These days we find so much being presented through the media and the internet on the latest research and discoveries about our physical makeup and in particular about the brain – how it works, how we can augment its realised capacity or adjust it to resolve physical or personality problems. Some examples we have heard from are:

  • Todd Sampson who “put brain training to the test as he underwent a radical brain makeover in a three-part documentary series on the revolutionary new science of brain plasticity. The cutting edge science has found that anyone can become smarter, improve their memory and reverse mental ageing with the right brain training. It can turn an ordinary brain into a super brain in just three months. The fastest growing science on the planet, brain plasticity will revolutionize how we live in the future. It has the potential to cure learning and mental disorders, such as OCD, bipolar disorder, addiction, ADD, autism and some dementias. And its rapid results deliver benefits regardless of age. But how can it improve the lives of ordinary people?”
    www.abc.net.au/tv/programs/redesign-my-brain-with-todd-sampson
  •  Daniel Reisel who “studies the brains of criminal psychopaths…And he asks… ‘Instead of warehousing these criminals, shouldn’t we be using what we know about the brain to help them rehabilitate?’… ‘If the brain can grow new neural pathways after an injury…could we help the brain re-grow morality?’”
    www.ted.com/talks/daniel_reisel_the_neuroscience_of_restorative_justice
  • Ella Striem-Amit and Amir Amedi, researchers from the Hebrew University of Jerusalem, who have greatly extended the possibilities of perception for the blind. “Vision often dominates our perception of the world. While people with visual impairments have long since used other senses such as touch to perceive the world around them, those who are blind from birth have limited experience of external body shapes. With the use of sensory substitution devices (SSDs) – technologies that provide one sense access to certain features of the world generally experienced by another.”
    www.theconversation.com/blind-people-can-see-bodies-with-sound-study-24008

…perhaps we are approaching the realisation that we ourselves are not our physical equipment…

With the unfolding into public consciousness of all this new understanding perhaps we are approaching the realisation that we ourselves are not our physical equipment but rather inhabit or animate the vehicles through which we connect with the world and by means of which we express our response to it.

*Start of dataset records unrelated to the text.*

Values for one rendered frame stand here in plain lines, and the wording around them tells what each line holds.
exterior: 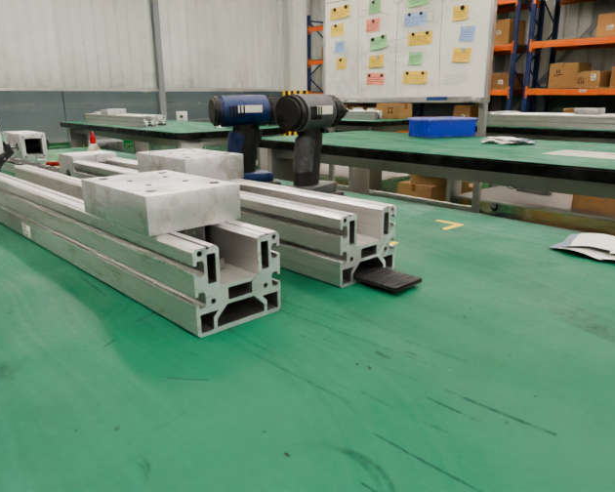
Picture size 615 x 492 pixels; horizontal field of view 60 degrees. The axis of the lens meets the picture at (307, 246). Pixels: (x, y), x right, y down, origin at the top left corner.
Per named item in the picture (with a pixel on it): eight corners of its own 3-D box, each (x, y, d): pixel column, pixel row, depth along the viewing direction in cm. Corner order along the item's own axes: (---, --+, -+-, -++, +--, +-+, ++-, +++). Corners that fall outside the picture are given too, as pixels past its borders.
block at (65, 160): (52, 195, 123) (46, 153, 120) (104, 188, 131) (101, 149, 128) (66, 200, 116) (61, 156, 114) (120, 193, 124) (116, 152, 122)
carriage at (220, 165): (140, 190, 93) (136, 151, 92) (194, 184, 101) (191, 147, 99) (187, 203, 82) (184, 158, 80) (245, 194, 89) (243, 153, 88)
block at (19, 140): (7, 159, 199) (2, 133, 196) (39, 156, 206) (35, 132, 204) (16, 161, 192) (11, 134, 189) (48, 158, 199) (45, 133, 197)
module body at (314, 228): (77, 199, 118) (72, 160, 116) (120, 193, 124) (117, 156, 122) (340, 288, 62) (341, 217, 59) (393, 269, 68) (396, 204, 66)
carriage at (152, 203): (87, 235, 63) (80, 178, 62) (170, 221, 71) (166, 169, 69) (151, 264, 52) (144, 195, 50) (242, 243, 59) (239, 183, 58)
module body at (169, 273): (-20, 212, 105) (-27, 169, 103) (34, 205, 112) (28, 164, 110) (198, 339, 49) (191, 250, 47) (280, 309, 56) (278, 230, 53)
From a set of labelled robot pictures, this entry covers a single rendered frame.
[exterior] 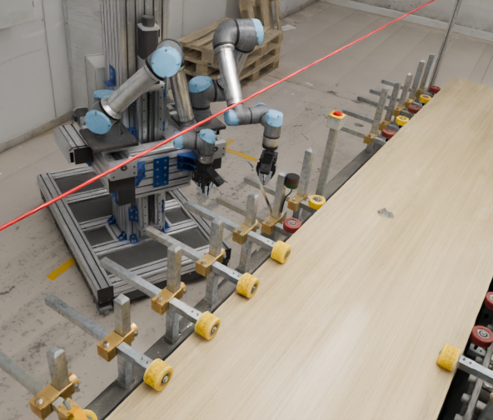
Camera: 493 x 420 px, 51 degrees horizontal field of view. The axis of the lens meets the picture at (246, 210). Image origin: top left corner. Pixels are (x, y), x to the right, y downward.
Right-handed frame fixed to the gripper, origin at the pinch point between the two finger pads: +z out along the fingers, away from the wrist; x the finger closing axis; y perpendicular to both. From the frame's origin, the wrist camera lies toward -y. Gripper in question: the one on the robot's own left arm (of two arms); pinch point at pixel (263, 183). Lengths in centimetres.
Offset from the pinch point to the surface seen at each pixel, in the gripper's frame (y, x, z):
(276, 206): -7.9, -8.6, 5.4
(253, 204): -31.8, -1.2, -9.5
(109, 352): -109, 26, 3
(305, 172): 15.5, -17.4, -1.3
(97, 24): 187, 177, 6
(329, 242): -21.3, -35.2, 9.0
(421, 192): 39, -78, 9
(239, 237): -38.5, 1.8, 3.4
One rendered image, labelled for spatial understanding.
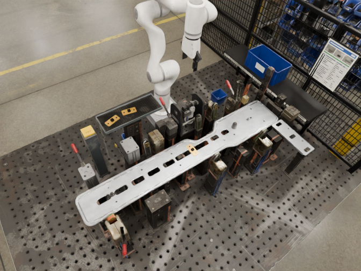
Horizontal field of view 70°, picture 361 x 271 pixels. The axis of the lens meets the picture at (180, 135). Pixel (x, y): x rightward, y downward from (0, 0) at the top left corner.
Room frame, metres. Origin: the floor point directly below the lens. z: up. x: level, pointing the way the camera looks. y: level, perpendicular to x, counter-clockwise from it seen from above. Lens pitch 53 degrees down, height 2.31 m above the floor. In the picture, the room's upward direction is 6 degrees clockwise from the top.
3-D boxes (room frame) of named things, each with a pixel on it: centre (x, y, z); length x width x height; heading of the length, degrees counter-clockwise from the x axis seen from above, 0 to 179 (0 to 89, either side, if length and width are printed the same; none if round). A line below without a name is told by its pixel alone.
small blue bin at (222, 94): (1.61, -0.29, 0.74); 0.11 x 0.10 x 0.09; 129
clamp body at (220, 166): (0.78, -0.24, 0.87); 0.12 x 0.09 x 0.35; 39
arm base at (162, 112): (1.39, 0.17, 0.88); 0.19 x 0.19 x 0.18
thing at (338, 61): (1.44, -0.93, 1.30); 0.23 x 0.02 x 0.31; 39
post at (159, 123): (0.98, 0.13, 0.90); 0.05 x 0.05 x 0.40; 39
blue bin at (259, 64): (1.66, -0.60, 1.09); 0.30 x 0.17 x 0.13; 40
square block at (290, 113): (1.24, -0.74, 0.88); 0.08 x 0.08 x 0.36; 39
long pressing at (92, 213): (0.85, -0.07, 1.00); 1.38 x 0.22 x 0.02; 129
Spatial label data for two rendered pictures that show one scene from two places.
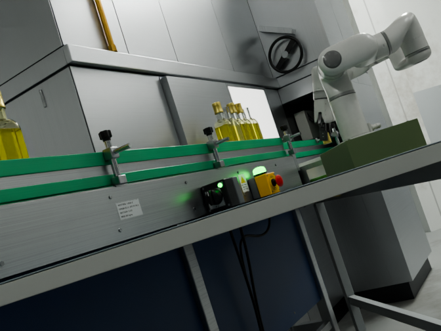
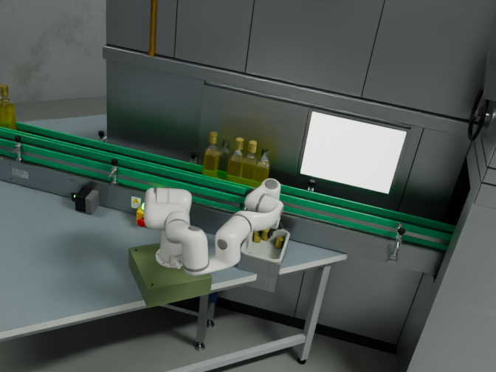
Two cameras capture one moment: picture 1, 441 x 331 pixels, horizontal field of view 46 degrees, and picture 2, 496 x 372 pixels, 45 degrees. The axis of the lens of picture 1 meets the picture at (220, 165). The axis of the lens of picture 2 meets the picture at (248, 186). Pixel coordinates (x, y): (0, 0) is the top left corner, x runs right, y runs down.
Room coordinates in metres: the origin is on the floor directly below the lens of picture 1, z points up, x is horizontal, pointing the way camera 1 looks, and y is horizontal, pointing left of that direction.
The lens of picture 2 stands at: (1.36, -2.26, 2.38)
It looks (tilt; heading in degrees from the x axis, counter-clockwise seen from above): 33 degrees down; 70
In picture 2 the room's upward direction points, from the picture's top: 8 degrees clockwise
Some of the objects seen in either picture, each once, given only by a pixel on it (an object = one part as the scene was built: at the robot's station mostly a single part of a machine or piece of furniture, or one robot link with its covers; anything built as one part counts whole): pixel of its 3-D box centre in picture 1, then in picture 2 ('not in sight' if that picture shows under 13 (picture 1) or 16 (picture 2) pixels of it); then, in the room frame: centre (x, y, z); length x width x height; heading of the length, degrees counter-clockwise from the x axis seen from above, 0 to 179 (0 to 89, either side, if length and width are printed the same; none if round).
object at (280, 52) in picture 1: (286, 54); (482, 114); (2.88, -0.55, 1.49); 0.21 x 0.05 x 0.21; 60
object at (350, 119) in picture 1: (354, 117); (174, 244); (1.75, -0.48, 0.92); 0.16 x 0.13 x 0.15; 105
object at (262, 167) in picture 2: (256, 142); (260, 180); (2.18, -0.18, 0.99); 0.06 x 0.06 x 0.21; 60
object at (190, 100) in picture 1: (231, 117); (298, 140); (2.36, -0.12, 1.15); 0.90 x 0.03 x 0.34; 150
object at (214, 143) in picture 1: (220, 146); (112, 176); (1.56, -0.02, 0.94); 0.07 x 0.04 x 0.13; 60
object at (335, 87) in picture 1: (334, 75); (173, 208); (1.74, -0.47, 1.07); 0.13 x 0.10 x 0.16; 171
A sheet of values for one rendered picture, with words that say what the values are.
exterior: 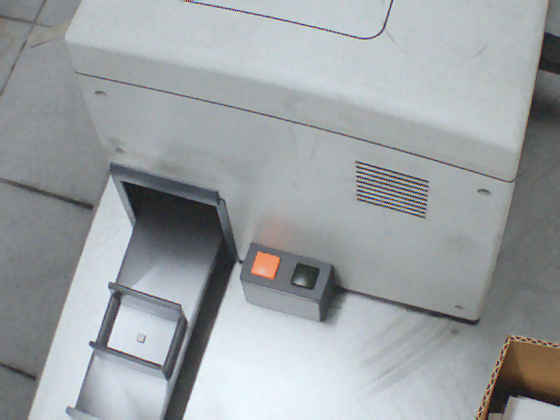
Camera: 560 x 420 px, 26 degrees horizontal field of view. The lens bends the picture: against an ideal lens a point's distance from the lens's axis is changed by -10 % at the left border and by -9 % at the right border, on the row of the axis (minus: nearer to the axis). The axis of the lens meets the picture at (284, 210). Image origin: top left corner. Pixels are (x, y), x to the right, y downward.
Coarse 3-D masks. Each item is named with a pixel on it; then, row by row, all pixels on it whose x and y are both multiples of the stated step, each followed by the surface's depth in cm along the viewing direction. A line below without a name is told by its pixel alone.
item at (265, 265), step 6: (258, 252) 91; (258, 258) 91; (264, 258) 91; (270, 258) 91; (276, 258) 91; (258, 264) 91; (264, 264) 91; (270, 264) 91; (276, 264) 91; (252, 270) 91; (258, 270) 90; (264, 270) 90; (270, 270) 90; (276, 270) 91; (264, 276) 90; (270, 276) 90
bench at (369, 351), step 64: (512, 256) 95; (64, 320) 95; (256, 320) 95; (384, 320) 94; (448, 320) 94; (512, 320) 93; (64, 384) 93; (192, 384) 93; (256, 384) 93; (320, 384) 92; (384, 384) 92; (448, 384) 92
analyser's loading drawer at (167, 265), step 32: (160, 192) 95; (160, 224) 94; (192, 224) 94; (128, 256) 93; (160, 256) 93; (192, 256) 93; (128, 288) 89; (160, 288) 92; (192, 288) 92; (128, 320) 91; (160, 320) 91; (192, 320) 91; (96, 352) 89; (128, 352) 90; (160, 352) 90; (96, 384) 89; (128, 384) 89; (160, 384) 89; (96, 416) 87; (128, 416) 88; (160, 416) 88
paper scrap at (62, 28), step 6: (72, 18) 210; (60, 24) 210; (66, 24) 210; (48, 30) 209; (54, 30) 209; (60, 30) 209; (66, 30) 209; (30, 36) 209; (36, 36) 209; (42, 36) 209; (48, 36) 209; (54, 36) 209; (30, 42) 208; (36, 42) 208; (42, 42) 208
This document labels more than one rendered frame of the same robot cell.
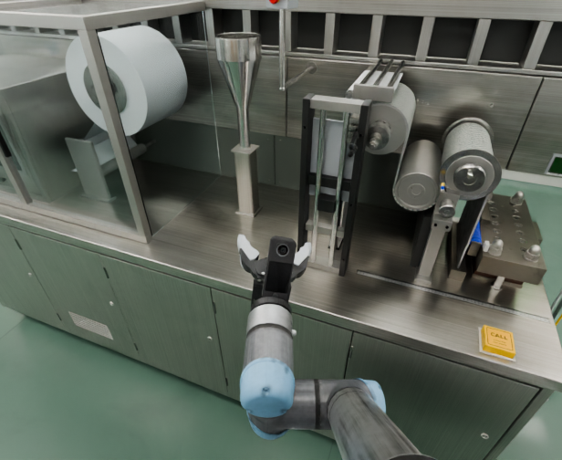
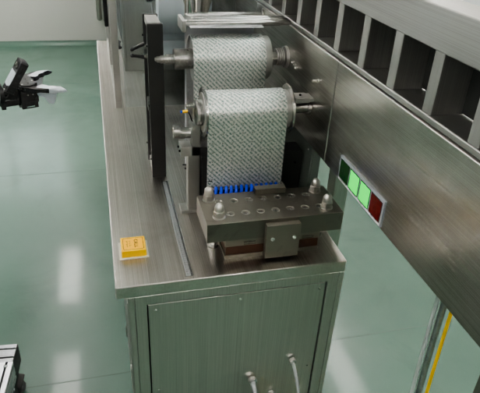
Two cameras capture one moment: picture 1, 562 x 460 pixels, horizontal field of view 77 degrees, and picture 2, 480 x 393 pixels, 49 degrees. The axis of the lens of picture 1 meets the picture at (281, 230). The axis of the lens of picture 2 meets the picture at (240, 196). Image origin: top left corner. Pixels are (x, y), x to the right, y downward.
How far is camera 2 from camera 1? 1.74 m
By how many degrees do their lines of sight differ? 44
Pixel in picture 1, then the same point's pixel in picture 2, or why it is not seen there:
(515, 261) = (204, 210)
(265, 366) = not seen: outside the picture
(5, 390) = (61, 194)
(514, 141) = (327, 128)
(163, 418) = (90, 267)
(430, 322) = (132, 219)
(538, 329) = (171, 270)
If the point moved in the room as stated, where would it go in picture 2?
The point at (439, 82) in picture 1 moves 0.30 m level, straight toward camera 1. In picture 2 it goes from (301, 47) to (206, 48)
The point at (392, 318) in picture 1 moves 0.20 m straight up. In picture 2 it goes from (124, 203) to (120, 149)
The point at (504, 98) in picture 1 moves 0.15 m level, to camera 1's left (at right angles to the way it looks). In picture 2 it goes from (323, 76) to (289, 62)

Increasingly we are gaining control through understanding, and can extend and direct our mechanism of contact, perception and realisation. New terms are bringing new concepts into human consciousness – “brain plasticity”, “neuroscience”, “sensory substitution devices” – and take us over the threshold into a whole new understanding of who we are, of our identity. Where does our consciousness reside? Wherever we think it resides, it is the location from whence our awareness opens out in all directions and dimensions. And that point of location of conscious identity seems to be shifting, moving into deeper waters, beyond the physical brain’s registration of experience and into subtler realms of being beyond the material plane.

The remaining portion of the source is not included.